→ **Required work**:
From first line to last, give the material again unchanged.

→ **Data segment**:
/---
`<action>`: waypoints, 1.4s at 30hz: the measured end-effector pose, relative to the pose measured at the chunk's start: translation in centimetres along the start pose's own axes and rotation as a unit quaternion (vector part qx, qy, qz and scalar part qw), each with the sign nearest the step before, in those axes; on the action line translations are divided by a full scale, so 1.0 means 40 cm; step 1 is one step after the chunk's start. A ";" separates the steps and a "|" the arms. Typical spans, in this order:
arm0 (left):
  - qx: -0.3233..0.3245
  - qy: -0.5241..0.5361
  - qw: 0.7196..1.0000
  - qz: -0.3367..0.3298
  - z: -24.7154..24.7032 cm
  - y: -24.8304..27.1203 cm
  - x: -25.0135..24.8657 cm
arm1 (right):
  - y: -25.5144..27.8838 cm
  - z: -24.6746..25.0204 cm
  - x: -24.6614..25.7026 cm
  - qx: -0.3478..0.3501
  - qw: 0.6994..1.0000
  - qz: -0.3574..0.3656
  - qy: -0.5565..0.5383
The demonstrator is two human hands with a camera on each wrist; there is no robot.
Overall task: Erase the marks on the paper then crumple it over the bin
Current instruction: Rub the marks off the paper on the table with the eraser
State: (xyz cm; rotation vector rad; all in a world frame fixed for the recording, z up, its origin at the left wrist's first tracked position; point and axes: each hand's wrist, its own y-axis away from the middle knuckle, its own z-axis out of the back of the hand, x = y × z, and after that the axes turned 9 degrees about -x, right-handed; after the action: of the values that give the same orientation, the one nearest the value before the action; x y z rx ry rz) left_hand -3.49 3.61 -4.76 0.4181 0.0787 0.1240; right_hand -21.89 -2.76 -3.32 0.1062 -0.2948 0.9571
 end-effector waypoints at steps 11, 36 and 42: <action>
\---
→ **Answer section**:
`<action>`: waypoints, 1.4s at 30hz: the measured end-effector pose, relative to the pose measured at the chunk's start: translation in centimetres along the start pose's own axes and rotation as a unit quaternion (vector part qx, qy, qz and scalar part qw), each with the sign nearest the step before, in those axes; on the action line translations are divided by a full scale, so 1.0 means 40 cm; step 1 is one step after the chunk's start. A ";" separates the steps and a "|" the arms. Typical spans, in this order:
arm0 (left):
  - qx: -0.3233..0.3245
  - qy: -0.5241..0.5361
  - qw: 0.7196..1.0000
  - qz: -0.3367..0.3298
  - z: -24.7154..24.7032 cm
  - y: -24.8304..27.1203 cm
  - x: -25.0135..24.8657 cm
arm1 (right):
  - y: -25.5144..27.8838 cm
  - z: -24.6746..25.0204 cm
  - x: -24.6614..25.7026 cm
  - qx: -0.3478..0.3501
  - qw: 0.6994..1.0000
  - qz: -0.3574..0.3656
  - qy: -0.5565..0.5383
The demonstrator is two human hands with a camera on each wrist; there is no robot.
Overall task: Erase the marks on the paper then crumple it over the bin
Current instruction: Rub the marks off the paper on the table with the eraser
State: (xyz cm; rotation vector rad; all in a world frame fixed for the recording, z up, its origin at the left wrist's first tracked position; point and axes: each hand's wrist, its own y-axis away from the middle knuckle, its own z-axis out of the back of the hand, x = y × z, and after that the axes turned 9 degrees about -x, right-handed; after the action: of the values that give the same orientation, the one nearest the value before the action; x y z rx ry rz) left_hand -3.49 3.61 -4.76 0.4181 0.0787 0.1240; right_hand -21.89 -2.76 -3.32 0.1062 -0.2948 0.9571
 end-effector waypoints at steps 11, 36 and 42: <action>

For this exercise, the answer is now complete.